至于各类别毒蛇的进化, 它们的牙齿更加向前, 变得更大, 毒液也变得越加剧烈, 所以说这些明显是毒蛇的蛇种, 像眼镜蛇和蝰蛇, 都是捕捉有效性的进化, 而非毒液的进化。
So, if there are no truly non-venomous snakes, were the so-called non-venomous snakes, like constrictors and pythons, were they venomous at some point in their evolution?
因此, 如果说没有真正的无毒蛇类的话, 那么像蟒蛇, 蚺蛇这类所谓的无毒蛇类难道是在进化中由有毒进化为无毒吗?
Well, that's not clear at this point.
Constrictors have evolved to kill their prey by crushing, but perhaps they once were venomous, and then at some point their venom-producing apparatus wasn't needed anymore, so it gradually disappeared.

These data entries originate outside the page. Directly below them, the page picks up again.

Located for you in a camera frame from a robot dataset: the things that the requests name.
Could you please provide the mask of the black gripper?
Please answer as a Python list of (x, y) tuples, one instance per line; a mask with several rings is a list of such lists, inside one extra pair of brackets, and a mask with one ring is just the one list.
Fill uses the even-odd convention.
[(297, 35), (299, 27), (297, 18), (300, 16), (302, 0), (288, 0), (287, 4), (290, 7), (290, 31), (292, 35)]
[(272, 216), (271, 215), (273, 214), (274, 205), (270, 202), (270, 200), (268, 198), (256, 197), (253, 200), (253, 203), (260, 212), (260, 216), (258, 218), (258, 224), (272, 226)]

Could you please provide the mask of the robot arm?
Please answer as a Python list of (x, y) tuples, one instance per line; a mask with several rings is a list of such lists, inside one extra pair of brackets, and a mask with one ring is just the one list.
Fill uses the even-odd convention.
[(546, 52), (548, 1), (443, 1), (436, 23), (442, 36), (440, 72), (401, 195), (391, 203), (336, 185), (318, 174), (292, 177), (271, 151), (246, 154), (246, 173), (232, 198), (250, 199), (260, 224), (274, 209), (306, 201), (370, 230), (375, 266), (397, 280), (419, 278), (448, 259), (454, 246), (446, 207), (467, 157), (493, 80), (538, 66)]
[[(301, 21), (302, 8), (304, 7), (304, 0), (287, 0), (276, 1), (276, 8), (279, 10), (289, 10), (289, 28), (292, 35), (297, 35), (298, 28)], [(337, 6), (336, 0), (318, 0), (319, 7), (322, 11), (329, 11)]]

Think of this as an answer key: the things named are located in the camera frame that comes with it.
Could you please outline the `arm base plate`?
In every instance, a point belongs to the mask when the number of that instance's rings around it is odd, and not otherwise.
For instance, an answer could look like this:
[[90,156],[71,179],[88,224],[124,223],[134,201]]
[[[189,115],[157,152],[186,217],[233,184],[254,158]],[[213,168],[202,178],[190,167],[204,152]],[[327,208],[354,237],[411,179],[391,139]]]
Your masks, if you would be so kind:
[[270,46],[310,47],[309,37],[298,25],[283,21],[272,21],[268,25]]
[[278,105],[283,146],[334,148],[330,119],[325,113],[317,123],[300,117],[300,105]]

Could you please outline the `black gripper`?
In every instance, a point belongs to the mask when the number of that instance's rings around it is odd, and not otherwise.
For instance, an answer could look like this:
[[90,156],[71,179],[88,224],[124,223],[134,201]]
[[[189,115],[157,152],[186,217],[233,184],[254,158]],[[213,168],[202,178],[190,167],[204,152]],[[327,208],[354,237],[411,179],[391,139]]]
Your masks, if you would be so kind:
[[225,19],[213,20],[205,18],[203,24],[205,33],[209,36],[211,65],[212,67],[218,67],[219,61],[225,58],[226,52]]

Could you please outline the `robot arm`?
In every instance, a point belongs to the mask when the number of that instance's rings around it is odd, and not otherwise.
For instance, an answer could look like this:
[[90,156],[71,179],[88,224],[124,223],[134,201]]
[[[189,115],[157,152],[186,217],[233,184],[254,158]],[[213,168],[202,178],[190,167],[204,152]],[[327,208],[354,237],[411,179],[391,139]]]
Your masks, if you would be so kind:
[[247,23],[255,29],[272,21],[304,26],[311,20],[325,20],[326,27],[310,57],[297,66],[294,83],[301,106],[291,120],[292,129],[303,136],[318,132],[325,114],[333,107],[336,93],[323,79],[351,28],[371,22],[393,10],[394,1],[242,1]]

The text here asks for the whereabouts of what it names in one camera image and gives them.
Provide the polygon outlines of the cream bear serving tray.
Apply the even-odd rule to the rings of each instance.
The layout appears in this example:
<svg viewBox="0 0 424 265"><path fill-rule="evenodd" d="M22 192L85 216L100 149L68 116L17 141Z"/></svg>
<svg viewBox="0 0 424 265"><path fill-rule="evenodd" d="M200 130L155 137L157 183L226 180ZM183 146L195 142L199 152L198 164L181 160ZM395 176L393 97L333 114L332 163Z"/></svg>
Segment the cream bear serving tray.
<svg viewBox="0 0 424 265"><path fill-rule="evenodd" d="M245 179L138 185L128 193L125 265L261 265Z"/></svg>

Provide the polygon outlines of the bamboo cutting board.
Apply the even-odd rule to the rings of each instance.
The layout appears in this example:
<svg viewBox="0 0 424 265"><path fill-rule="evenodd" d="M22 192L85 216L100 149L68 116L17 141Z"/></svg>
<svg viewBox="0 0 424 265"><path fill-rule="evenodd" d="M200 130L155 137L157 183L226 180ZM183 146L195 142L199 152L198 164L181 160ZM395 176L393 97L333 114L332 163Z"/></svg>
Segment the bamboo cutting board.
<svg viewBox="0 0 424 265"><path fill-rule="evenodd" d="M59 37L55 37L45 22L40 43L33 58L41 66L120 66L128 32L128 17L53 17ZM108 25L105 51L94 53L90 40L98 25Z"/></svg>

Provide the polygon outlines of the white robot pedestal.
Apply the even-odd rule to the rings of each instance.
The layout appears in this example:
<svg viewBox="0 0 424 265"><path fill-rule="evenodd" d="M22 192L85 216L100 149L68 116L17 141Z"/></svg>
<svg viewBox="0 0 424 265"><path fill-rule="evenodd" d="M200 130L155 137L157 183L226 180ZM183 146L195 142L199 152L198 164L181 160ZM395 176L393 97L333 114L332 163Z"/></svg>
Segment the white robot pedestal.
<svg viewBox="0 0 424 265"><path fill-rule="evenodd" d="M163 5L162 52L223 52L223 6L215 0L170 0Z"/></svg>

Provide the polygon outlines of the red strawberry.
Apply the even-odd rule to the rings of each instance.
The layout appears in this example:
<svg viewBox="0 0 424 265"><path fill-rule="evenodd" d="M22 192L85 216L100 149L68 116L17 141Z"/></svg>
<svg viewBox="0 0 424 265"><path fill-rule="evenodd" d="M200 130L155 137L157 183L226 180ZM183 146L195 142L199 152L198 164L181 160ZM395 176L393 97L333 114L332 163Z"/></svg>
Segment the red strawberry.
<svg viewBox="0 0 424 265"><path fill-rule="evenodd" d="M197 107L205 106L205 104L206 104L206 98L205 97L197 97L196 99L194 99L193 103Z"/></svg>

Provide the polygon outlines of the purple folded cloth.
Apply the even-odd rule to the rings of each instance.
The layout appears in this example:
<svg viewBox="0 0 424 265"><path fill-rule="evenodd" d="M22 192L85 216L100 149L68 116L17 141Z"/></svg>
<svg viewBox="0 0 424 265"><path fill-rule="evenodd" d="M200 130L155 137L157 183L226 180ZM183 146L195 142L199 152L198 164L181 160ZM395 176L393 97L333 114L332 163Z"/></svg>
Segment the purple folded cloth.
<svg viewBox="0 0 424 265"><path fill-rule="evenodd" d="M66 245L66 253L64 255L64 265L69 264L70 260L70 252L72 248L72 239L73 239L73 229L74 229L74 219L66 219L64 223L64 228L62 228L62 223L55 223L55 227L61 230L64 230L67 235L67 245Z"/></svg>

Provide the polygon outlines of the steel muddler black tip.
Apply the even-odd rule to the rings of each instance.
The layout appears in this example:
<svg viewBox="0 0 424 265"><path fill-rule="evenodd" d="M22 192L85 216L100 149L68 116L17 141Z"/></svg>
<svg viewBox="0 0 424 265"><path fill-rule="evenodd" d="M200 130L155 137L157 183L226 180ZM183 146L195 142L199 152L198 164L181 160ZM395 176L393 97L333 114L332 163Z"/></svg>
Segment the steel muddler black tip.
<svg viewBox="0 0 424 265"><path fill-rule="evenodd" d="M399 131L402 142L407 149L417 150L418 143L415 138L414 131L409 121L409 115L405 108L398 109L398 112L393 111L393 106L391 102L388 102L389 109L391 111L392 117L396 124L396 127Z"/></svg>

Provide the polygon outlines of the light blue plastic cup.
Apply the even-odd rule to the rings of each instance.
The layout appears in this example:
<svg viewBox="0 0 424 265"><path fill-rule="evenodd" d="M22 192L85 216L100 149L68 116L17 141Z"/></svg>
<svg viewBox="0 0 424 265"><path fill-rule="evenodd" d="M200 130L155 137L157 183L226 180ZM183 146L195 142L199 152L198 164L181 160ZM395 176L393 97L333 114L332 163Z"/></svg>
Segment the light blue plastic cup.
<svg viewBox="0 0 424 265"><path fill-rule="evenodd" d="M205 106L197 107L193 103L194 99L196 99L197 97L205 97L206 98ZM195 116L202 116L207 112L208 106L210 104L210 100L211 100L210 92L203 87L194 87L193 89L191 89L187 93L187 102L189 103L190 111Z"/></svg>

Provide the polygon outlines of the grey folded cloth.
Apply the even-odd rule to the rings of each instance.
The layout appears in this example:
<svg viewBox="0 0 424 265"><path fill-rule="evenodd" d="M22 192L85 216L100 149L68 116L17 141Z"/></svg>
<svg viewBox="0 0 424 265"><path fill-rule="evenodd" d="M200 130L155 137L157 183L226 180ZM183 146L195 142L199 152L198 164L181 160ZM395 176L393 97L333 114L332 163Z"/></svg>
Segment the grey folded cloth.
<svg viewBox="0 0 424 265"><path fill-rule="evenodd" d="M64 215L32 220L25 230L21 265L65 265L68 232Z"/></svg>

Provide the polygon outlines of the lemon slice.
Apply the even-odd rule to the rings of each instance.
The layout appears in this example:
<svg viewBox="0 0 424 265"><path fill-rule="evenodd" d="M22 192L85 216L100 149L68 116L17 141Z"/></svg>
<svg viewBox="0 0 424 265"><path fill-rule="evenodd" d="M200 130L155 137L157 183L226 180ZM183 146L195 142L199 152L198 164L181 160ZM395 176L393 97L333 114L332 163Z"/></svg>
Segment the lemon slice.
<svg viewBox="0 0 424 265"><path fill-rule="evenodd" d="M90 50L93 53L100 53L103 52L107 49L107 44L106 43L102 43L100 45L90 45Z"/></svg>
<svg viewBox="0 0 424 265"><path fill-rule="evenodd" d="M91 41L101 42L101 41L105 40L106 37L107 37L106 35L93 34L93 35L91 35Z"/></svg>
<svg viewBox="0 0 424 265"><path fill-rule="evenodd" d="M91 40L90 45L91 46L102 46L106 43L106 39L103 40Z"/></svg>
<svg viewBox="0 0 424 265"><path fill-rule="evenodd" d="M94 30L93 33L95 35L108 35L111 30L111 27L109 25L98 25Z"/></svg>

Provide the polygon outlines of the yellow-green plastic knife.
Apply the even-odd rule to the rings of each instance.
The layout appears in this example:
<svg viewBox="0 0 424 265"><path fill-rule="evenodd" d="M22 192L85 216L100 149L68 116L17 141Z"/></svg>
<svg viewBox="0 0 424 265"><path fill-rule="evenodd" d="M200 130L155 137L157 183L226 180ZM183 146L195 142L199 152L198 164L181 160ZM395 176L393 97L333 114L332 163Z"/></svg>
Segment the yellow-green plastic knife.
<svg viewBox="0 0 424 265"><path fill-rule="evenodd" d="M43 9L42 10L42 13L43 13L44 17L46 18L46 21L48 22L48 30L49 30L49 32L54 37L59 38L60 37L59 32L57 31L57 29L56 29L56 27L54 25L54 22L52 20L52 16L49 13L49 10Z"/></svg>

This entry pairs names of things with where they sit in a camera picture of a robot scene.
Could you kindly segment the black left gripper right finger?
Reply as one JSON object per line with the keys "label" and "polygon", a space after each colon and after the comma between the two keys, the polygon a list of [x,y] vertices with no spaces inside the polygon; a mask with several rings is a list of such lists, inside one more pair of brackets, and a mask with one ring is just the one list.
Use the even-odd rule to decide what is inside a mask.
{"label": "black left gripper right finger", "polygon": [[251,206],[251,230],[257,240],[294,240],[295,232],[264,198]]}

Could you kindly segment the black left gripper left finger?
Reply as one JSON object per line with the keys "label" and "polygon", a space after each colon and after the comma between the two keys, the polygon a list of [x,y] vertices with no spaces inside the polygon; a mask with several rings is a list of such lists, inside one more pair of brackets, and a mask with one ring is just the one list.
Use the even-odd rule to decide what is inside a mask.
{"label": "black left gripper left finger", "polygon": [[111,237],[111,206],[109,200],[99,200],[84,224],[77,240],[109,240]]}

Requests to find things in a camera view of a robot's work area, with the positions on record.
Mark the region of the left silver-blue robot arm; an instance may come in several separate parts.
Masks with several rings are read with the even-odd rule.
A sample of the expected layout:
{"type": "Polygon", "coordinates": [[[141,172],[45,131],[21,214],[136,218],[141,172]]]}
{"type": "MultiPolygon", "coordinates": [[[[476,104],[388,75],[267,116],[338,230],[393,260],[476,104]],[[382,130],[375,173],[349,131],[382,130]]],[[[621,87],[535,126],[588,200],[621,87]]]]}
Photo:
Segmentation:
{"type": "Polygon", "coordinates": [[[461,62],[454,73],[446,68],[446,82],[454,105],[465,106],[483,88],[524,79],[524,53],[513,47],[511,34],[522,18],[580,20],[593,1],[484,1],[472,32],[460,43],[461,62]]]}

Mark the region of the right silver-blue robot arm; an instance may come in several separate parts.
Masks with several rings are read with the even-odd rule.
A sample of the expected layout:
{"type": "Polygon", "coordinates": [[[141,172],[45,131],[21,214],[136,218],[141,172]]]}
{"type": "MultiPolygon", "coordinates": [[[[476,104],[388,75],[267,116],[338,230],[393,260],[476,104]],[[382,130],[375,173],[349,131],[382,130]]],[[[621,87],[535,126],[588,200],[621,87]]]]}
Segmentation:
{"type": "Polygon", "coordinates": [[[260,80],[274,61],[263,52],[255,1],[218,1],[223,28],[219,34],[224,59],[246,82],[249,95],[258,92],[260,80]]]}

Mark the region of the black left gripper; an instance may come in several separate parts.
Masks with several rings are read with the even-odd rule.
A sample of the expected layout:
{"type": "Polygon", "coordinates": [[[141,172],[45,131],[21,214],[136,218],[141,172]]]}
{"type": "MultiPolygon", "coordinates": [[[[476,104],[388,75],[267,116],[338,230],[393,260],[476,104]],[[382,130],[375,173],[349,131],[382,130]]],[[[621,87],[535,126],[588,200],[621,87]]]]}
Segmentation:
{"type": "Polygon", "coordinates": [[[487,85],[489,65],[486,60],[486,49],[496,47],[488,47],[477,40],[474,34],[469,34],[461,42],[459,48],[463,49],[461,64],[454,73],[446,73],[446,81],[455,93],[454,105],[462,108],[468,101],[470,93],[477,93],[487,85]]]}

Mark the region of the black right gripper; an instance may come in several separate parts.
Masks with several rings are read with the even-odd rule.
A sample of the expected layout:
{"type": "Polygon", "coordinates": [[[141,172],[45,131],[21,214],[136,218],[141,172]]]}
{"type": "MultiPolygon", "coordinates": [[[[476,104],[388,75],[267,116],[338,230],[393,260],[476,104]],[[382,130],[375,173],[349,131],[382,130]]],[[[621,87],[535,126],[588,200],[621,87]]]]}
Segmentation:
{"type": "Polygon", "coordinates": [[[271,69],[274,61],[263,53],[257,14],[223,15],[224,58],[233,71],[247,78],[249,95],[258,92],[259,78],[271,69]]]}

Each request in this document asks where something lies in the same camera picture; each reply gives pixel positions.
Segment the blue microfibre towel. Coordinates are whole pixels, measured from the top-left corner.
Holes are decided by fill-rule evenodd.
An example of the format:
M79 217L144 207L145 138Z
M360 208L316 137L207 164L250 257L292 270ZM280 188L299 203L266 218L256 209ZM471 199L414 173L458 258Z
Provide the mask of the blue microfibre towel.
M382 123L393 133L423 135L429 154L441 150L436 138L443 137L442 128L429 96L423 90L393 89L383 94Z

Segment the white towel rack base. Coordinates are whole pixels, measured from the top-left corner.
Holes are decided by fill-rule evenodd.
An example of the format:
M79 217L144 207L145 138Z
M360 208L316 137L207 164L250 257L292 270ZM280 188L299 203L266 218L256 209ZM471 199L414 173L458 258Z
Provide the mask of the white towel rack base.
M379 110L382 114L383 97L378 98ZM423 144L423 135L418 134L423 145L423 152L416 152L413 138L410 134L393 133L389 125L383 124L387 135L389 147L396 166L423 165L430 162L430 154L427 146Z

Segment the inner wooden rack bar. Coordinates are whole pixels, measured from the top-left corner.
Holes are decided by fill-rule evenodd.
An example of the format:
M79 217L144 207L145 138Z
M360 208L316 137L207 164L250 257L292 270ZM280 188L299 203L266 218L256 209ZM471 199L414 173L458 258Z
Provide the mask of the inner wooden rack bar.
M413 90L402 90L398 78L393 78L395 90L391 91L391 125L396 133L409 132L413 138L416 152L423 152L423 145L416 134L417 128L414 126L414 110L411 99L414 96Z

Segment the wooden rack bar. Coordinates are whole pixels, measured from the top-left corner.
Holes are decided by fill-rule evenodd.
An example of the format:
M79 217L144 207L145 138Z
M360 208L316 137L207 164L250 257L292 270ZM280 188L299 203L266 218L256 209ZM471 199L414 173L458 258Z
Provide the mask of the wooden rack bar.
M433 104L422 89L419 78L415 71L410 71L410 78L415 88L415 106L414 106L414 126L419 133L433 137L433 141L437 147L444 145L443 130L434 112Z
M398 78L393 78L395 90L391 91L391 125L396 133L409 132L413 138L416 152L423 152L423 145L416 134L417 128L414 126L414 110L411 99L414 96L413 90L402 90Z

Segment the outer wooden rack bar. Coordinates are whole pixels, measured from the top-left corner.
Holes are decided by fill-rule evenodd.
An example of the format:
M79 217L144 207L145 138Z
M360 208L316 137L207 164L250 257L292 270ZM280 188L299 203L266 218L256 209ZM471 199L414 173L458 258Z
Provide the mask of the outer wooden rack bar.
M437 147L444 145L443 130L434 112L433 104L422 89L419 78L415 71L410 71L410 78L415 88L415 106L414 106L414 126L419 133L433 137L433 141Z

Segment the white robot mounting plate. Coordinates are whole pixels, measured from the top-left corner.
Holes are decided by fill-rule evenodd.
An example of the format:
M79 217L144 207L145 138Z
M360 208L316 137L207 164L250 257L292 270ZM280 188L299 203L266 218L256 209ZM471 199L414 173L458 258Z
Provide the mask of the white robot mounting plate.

There's one species of snake, the brown tree snake that uses both constriction and venom, depending on its prey.
So, well, it is possible.
So, we have these new concepts of snakes' evolution and a new DNA database, all these information on the genetic makeup of snake venom.
那么，我们就有了关于蛇类进化新的概念以及新的 DNA 数据，所有这些都是关于蛇毒基因构成的信息。
And what we have learned from this has led researchers to believe that venom proteins may have some exciting applications in the field of medical research.
You see, venom alters biological functions in the same way certain drugs do, and the big benefit of drugs made from snakes venom would be that they target only certain cells, so maybe that'll create fewer side effects.
Now, it sounds far-fetched, venom is the basis for human drugs.
So far, only one protein has been targeted for study as a potential drug, but who knows, maybe someday.